## Task to complete
Across the whole listing, filter for the string "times" and copy every line that has it.

## Raw data
═══
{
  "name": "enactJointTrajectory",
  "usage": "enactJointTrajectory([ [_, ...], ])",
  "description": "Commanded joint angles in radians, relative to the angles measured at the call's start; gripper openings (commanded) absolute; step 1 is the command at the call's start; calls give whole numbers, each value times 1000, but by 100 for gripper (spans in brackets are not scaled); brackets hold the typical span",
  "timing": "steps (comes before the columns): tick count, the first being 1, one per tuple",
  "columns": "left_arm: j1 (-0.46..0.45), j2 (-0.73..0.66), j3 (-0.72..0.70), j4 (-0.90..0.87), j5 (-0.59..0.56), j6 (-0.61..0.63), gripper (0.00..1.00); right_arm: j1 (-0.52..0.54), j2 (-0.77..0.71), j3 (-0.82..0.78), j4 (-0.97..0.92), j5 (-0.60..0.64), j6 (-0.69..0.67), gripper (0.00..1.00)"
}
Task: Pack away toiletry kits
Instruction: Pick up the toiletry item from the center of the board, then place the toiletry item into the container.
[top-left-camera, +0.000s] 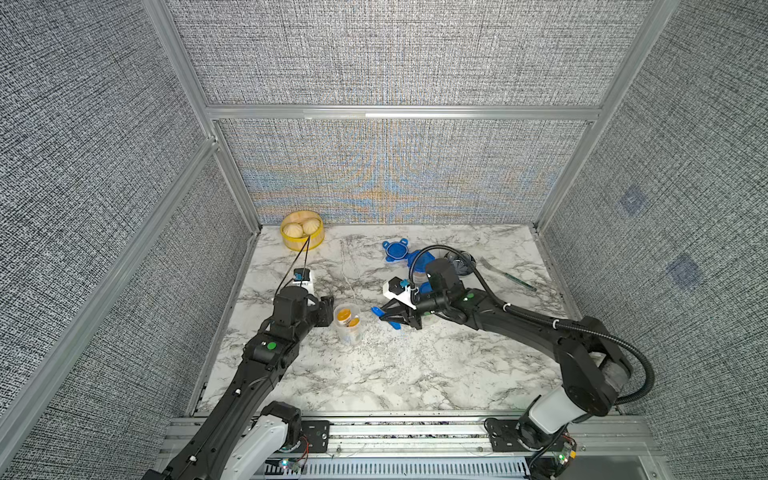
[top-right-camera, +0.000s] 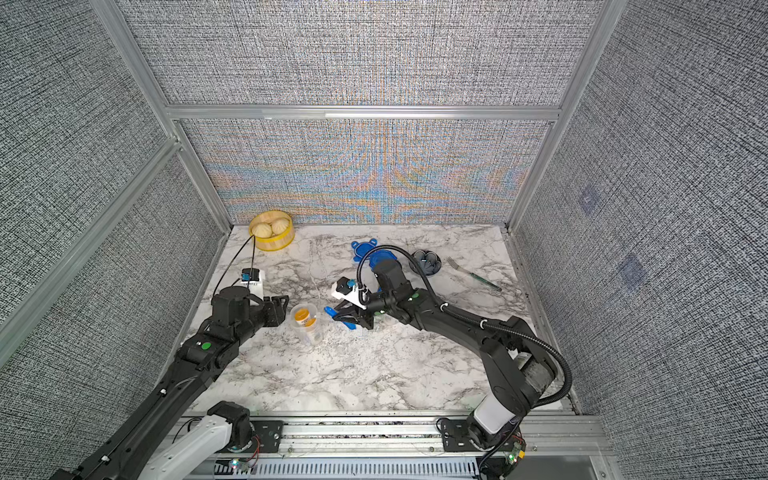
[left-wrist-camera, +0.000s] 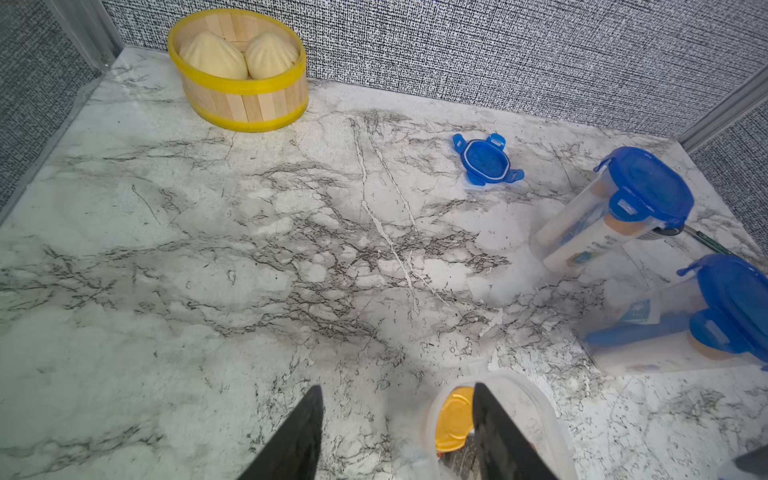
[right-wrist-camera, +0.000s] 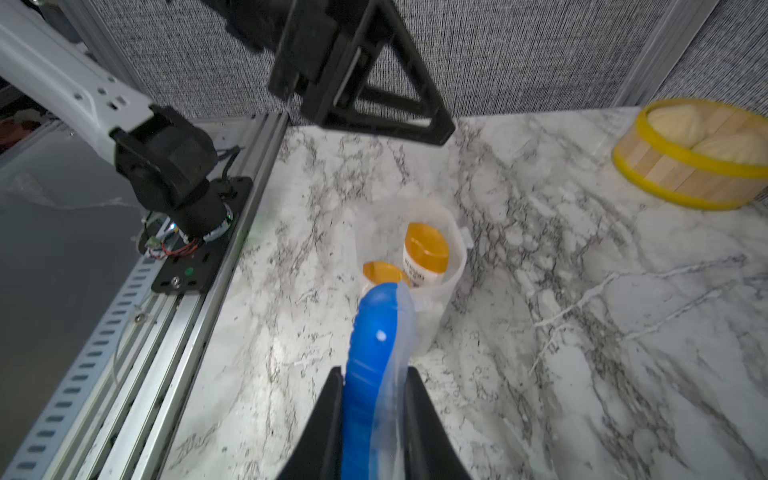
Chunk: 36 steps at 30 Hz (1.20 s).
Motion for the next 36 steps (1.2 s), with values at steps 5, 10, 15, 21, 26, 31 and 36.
enactJointTrajectory([
  [5,13,2,25,-28,-50,-21,56,66,121,92,456,-18,202,8],
  [10,52,3,90,-112,15,-3,56,87,257,151,648,-21,300,8],
  [15,71,-27,114,-153,24,13,56,91,348,182,701,-32,321,7],
  [21,81,-49,102,-153,29,9,56,92,374,185,645,-33,269,7],
  [26,82,-40,92,-144,39,5,56,91,408,190,631,-38,256,8],
  [31,85,-34,101,-155,32,12,56,85,435,169,700,-27,268,12],
  [36,89,-29,102,-155,28,13,56,81,410,133,670,0,206,40],
])
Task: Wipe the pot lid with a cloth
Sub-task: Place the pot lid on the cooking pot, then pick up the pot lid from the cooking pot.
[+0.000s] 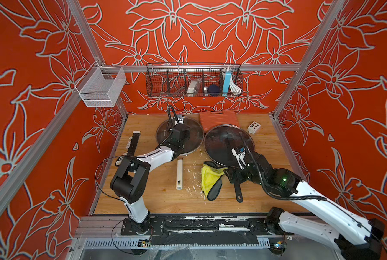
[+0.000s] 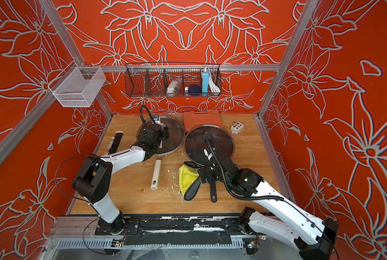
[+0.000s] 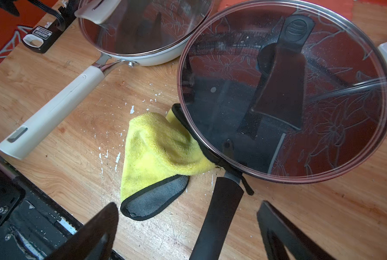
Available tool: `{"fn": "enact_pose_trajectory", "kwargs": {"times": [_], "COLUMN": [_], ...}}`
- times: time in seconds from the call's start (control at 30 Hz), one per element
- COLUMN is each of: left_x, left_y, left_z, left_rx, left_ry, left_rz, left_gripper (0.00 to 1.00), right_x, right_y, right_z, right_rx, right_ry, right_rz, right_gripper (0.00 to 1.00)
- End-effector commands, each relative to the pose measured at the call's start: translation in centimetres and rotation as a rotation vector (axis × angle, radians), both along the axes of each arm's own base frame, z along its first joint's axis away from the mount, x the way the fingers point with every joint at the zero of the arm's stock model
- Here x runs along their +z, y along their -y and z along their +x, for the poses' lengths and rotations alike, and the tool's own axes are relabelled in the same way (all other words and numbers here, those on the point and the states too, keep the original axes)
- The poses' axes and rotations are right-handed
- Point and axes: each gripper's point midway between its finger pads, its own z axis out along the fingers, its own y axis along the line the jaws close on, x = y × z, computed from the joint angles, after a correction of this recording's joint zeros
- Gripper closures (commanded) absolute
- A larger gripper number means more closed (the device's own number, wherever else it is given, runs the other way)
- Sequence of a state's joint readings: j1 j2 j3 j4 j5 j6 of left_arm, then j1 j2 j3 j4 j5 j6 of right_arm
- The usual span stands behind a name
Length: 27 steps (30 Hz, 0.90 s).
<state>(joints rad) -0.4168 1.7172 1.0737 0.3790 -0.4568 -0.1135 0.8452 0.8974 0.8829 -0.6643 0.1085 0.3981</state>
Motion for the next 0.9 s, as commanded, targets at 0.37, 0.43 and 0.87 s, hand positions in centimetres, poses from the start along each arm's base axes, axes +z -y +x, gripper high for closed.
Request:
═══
## Exercise answer
  "description": "Commanded joint angles in radians, relative to the angles measured at the call's start; gripper openings (commanded) absolute; step 1 is the command at the call's start; calls give whole numbers, each value times 1000, but by 100 for gripper (spans in brackets are not scaled); brackets hold the typical span",
Available tool: `{"fn": "enact_pose_trajectory", "kwargs": {"times": [_], "COLUMN": [_], ...}}`
- times: time in seconds from the call's start (control at 30 Hz), one per element

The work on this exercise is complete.